Oxidative damage and genotoxicity biomarkers in transfused and untransfused thalassemic subjects

Abstract

Chronic anemia and tissue hypoxia increase intestinal iron absorption and mitochondrial impairment in thalassemic patients. Regular blood transfusions improve hemoglobin levels but determine an iron overload that induces reactive oxygen species (ROS) overproduction. The aim of this study was to assess cellular oxidative damage by detection of ROS, lipid peroxidation, 8-oxo-dG, and mitochondrial transmembrane potential (Δψm) in transfused and untransfused thalassemic patients. We have also evaluated genotoxicity by CBMN and comet assay. Our data show that ROS and lipid hydroperoxides are significantly higher in thalassemic patients than in controls, especially in untransfused thalassemia intermedia patients.

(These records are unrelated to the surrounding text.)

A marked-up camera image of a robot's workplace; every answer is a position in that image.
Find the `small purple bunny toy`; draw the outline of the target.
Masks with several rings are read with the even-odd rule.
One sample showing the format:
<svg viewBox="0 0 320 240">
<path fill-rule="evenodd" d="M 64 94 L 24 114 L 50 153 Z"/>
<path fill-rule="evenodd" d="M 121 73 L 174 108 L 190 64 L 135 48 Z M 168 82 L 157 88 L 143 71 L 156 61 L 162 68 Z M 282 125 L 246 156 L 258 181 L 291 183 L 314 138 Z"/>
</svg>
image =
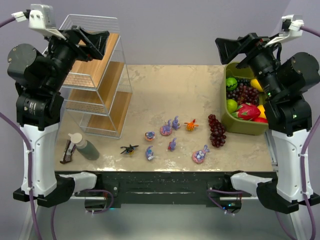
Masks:
<svg viewBox="0 0 320 240">
<path fill-rule="evenodd" d="M 145 156 L 146 156 L 146 159 L 148 161 L 151 161 L 151 160 L 153 160 L 155 158 L 154 152 L 152 150 L 152 147 L 153 147 L 152 145 L 148 146 L 146 151 L 145 151 Z"/>
</svg>

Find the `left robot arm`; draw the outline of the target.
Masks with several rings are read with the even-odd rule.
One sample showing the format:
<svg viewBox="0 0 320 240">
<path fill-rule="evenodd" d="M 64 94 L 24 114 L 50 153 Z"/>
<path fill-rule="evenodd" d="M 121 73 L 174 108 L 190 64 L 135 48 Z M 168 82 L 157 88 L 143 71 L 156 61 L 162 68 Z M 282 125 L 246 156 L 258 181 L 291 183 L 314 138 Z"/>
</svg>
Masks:
<svg viewBox="0 0 320 240">
<path fill-rule="evenodd" d="M 61 87 L 76 61 L 103 59 L 109 35 L 73 26 L 47 38 L 46 55 L 28 43 L 9 52 L 7 74 L 15 81 L 16 126 L 24 141 L 24 177 L 13 192 L 15 200 L 50 208 L 102 185 L 101 175 L 88 171 L 57 174 L 54 160 L 64 102 Z"/>
</svg>

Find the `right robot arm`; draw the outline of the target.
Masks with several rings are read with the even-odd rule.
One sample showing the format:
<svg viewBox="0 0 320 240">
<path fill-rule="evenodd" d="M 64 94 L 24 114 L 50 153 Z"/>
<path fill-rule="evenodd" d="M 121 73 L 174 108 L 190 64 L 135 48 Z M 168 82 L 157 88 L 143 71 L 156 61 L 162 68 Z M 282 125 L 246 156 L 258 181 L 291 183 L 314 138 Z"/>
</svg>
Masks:
<svg viewBox="0 0 320 240">
<path fill-rule="evenodd" d="M 307 52 L 297 52 L 281 63 L 274 56 L 274 39 L 256 33 L 237 39 L 217 38 L 215 43 L 224 65 L 245 54 L 237 68 L 250 68 L 266 94 L 265 115 L 278 165 L 276 178 L 235 171 L 227 175 L 230 187 L 235 193 L 257 196 L 265 208 L 283 214 L 298 211 L 300 205 L 317 205 L 320 197 L 309 182 L 307 160 L 308 142 L 317 126 L 303 94 L 320 82 L 318 60 Z"/>
</svg>

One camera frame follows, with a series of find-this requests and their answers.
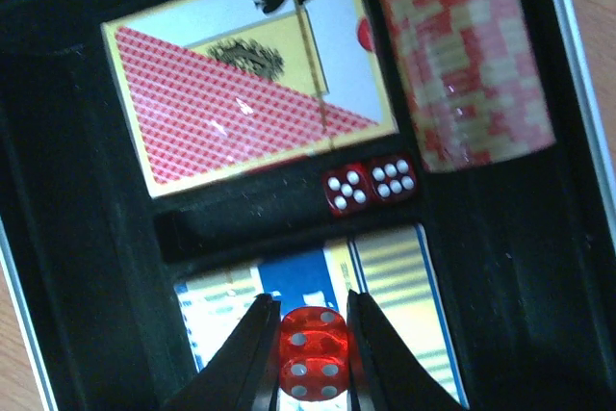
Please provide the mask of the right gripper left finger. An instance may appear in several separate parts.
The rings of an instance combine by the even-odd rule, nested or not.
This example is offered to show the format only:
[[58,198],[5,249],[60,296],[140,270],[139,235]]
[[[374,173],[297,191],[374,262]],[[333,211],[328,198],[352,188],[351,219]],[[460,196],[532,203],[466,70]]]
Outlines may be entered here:
[[280,302],[257,295],[208,365],[163,408],[275,410],[280,323]]

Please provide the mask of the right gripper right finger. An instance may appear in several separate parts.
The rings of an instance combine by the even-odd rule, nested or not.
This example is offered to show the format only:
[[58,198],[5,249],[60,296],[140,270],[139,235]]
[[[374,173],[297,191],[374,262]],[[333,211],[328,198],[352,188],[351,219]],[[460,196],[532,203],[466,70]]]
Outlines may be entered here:
[[349,410],[461,410],[368,293],[348,292]]

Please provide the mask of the red die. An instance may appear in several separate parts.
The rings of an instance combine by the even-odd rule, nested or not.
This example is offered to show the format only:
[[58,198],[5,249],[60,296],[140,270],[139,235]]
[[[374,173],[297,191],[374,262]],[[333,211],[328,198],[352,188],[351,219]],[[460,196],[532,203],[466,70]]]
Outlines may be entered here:
[[349,387],[349,334],[336,311],[304,306],[280,323],[279,385],[290,397],[317,402],[336,398]]
[[368,208],[372,186],[365,167],[352,163],[326,171],[321,183],[334,217],[356,214]]
[[367,163],[373,195],[377,201],[398,203],[412,197],[418,180],[407,153],[395,153],[371,158]]

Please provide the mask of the blue gold card deck box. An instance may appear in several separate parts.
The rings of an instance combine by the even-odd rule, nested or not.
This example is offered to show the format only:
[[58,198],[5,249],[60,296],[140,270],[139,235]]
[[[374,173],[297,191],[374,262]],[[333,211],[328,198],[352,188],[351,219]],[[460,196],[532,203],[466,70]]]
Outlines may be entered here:
[[420,225],[329,241],[209,271],[174,286],[199,370],[257,295],[280,301],[283,315],[300,306],[327,307],[344,315],[349,290],[370,293],[431,377],[461,405],[469,404]]

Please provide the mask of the aluminium poker case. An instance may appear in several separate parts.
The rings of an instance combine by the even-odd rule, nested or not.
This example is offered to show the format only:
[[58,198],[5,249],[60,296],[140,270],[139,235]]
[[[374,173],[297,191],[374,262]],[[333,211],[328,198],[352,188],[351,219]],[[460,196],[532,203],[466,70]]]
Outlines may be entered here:
[[[423,164],[386,19],[365,0],[389,136],[152,197],[101,26],[171,0],[1,0],[1,259],[55,410],[165,410],[202,370],[175,284],[342,238],[424,229],[468,405],[615,406],[615,179],[572,0],[521,0],[555,142]],[[416,193],[334,217],[328,170],[410,155]]]

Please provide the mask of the red card deck box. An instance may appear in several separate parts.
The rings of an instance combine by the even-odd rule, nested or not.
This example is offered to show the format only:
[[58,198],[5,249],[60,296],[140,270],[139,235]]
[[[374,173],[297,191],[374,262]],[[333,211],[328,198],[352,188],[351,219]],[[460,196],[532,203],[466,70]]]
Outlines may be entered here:
[[398,129],[365,0],[171,0],[101,32],[152,197]]

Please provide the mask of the brown poker chip stack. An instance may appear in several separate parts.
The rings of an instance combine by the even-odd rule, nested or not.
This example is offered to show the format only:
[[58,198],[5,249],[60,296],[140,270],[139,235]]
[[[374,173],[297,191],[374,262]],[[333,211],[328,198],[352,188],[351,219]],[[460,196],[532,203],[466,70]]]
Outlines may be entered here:
[[379,1],[428,171],[554,144],[521,0]]

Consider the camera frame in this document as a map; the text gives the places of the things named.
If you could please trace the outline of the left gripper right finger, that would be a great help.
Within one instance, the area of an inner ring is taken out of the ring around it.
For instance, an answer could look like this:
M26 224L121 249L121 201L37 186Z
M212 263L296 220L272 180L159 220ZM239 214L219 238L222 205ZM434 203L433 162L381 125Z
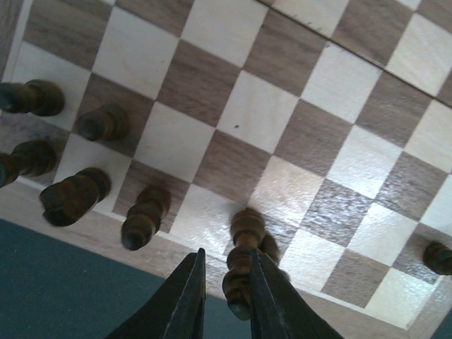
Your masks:
M252 338L341 338L301 297L267 254L251 250Z

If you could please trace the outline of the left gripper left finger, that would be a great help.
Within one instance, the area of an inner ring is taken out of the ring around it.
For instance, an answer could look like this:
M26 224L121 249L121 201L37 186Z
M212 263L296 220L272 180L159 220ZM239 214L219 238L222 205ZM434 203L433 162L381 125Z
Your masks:
M202 338L206 252L187 254L155 294L108 338Z

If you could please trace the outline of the dark chess piece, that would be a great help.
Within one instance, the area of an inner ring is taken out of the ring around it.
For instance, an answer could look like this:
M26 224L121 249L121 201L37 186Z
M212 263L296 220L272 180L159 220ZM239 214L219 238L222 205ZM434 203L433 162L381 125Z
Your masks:
M146 246L159 231L171 206L171 195L161 186L150 185L136 198L121 226L121 242L130 251Z
M250 319L251 250L267 254L280 262L280 250L274 237L266 230L262 215L245 208L232 217L230 235L234 244L227 256L228 272L222 281L222 291L232 313L242 321Z
M51 172L57 154L45 140L20 143L10 154L1 153L1 187L13 183L20 175L38 177Z
M424 250L422 260L426 267L438 275L451 275L451 257L450 248L440 242L432 242Z
M7 113L52 117L61 113L64 105L64 94L53 82L1 83L1 110Z
M129 118L119 105L107 104L80 115L75 128L89 141L120 140L129 132Z
M82 169L40 193L42 216L55 227L72 225L107 197L111 185L111 179L103 170Z

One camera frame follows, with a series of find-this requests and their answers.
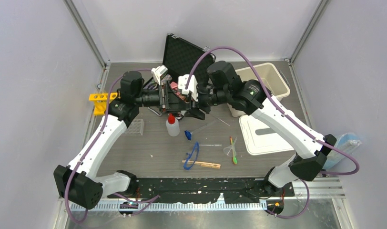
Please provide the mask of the blue safety glasses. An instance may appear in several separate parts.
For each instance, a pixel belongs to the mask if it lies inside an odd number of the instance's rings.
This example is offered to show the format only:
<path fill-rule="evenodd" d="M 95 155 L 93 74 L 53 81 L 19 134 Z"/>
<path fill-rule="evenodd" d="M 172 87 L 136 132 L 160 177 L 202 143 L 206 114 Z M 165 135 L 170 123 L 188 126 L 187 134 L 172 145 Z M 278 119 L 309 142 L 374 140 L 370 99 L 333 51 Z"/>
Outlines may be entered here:
<path fill-rule="evenodd" d="M 200 151 L 200 144 L 195 142 L 192 151 L 187 154 L 186 159 L 183 161 L 183 169 L 190 170 L 196 163 Z"/>

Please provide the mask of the clear plastic well plate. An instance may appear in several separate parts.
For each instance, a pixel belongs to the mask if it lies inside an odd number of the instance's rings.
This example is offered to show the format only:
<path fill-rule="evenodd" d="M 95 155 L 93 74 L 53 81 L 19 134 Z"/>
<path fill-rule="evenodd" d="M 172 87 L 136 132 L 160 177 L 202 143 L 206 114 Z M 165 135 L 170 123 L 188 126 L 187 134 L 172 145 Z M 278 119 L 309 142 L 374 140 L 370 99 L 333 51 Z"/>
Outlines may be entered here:
<path fill-rule="evenodd" d="M 144 120 L 135 119 L 131 122 L 130 126 L 125 130 L 123 135 L 143 135 L 144 132 Z"/>

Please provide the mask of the yellow test tube rack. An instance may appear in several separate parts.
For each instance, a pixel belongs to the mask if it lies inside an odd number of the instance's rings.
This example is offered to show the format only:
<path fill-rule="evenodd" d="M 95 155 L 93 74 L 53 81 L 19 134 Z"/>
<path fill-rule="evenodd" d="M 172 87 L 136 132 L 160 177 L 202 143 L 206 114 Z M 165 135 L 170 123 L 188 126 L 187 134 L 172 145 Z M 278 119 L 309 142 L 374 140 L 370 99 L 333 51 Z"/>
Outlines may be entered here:
<path fill-rule="evenodd" d="M 120 98 L 118 93 L 100 93 L 100 94 L 90 94 L 89 95 L 89 101 L 93 102 L 94 104 L 94 111 L 93 115 L 94 116 L 102 116 L 105 113 L 106 109 L 106 102 L 107 102 L 107 97 L 109 96 L 110 102 L 113 101 L 114 99 Z"/>

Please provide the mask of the beige plastic bin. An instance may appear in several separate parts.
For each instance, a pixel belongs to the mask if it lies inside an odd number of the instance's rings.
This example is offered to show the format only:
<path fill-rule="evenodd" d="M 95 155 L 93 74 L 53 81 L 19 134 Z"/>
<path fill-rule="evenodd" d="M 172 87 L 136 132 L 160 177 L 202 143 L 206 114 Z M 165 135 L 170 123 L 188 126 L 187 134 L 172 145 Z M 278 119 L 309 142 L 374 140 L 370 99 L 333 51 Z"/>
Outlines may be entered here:
<path fill-rule="evenodd" d="M 267 62 L 254 65 L 258 75 L 261 77 L 264 85 L 272 92 L 272 94 L 281 101 L 283 98 L 290 95 L 289 85 L 285 82 L 281 73 L 274 64 Z M 241 77 L 242 81 L 251 79 L 258 80 L 250 67 L 245 67 L 236 70 L 236 73 Z"/>

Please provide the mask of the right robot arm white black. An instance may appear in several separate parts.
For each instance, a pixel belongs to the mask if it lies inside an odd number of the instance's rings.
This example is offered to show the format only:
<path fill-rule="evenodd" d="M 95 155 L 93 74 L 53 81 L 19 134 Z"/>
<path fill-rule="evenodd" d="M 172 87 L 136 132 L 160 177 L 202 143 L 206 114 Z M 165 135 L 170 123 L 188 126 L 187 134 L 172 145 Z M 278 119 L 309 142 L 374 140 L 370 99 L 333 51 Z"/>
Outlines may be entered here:
<path fill-rule="evenodd" d="M 261 81 L 243 81 L 228 62 L 213 63 L 206 72 L 213 84 L 209 89 L 203 88 L 193 74 L 181 75 L 177 80 L 178 90 L 194 102 L 200 114 L 210 106 L 228 103 L 266 124 L 295 150 L 289 160 L 268 171 L 263 183 L 265 193 L 275 196 L 287 183 L 297 179 L 313 181 L 322 172 L 336 143 L 333 135 L 309 128 L 284 108 Z"/>

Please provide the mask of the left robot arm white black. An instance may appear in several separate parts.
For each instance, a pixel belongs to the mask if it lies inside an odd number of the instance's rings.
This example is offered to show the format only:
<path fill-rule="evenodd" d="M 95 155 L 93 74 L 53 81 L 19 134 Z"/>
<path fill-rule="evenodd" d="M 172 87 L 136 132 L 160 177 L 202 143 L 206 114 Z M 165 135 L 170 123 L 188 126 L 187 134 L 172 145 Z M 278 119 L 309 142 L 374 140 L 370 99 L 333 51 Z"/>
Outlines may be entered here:
<path fill-rule="evenodd" d="M 75 203 L 90 210 L 110 195 L 133 197 L 138 190 L 136 175 L 124 170 L 97 175 L 109 150 L 129 129 L 141 107 L 157 106 L 167 113 L 177 113 L 190 106 L 171 89 L 169 81 L 160 84 L 158 90 L 145 89 L 140 70 L 126 72 L 116 82 L 120 88 L 104 99 L 104 116 L 91 138 L 68 165 L 58 165 L 53 172 L 58 193 L 67 205 Z"/>

Moreover, the latter have a significant decrease in Δψm that highlights the energetic failure in hypoxic state and the ROS overproduction in the respiratory chain. 8-OHdG levels are higher in thalassemics than in controls, but do not differ significantly between the two patient groups. Both genotoxicity biomarkers highlight the mutagenic potential of hydroxyl radicals released by iron in the Fenton reaction. Values for percentage of DNA in the comet tail and micronuclei frequency, significantly higher in transfused patients, could also be due to active hepatitis C virus infection and to the many drug treatments. Our biomonitoring study confirms the oxidative damage in patients with thalassemia major and shows an unexpected cellular oxidative damage in untransfused thalassemic patients. In addition to iron overload, the results highlight the important role played by hypoxia-driven mitochondrial ROS overproduction in determining oxidative damage in β-thalassemias.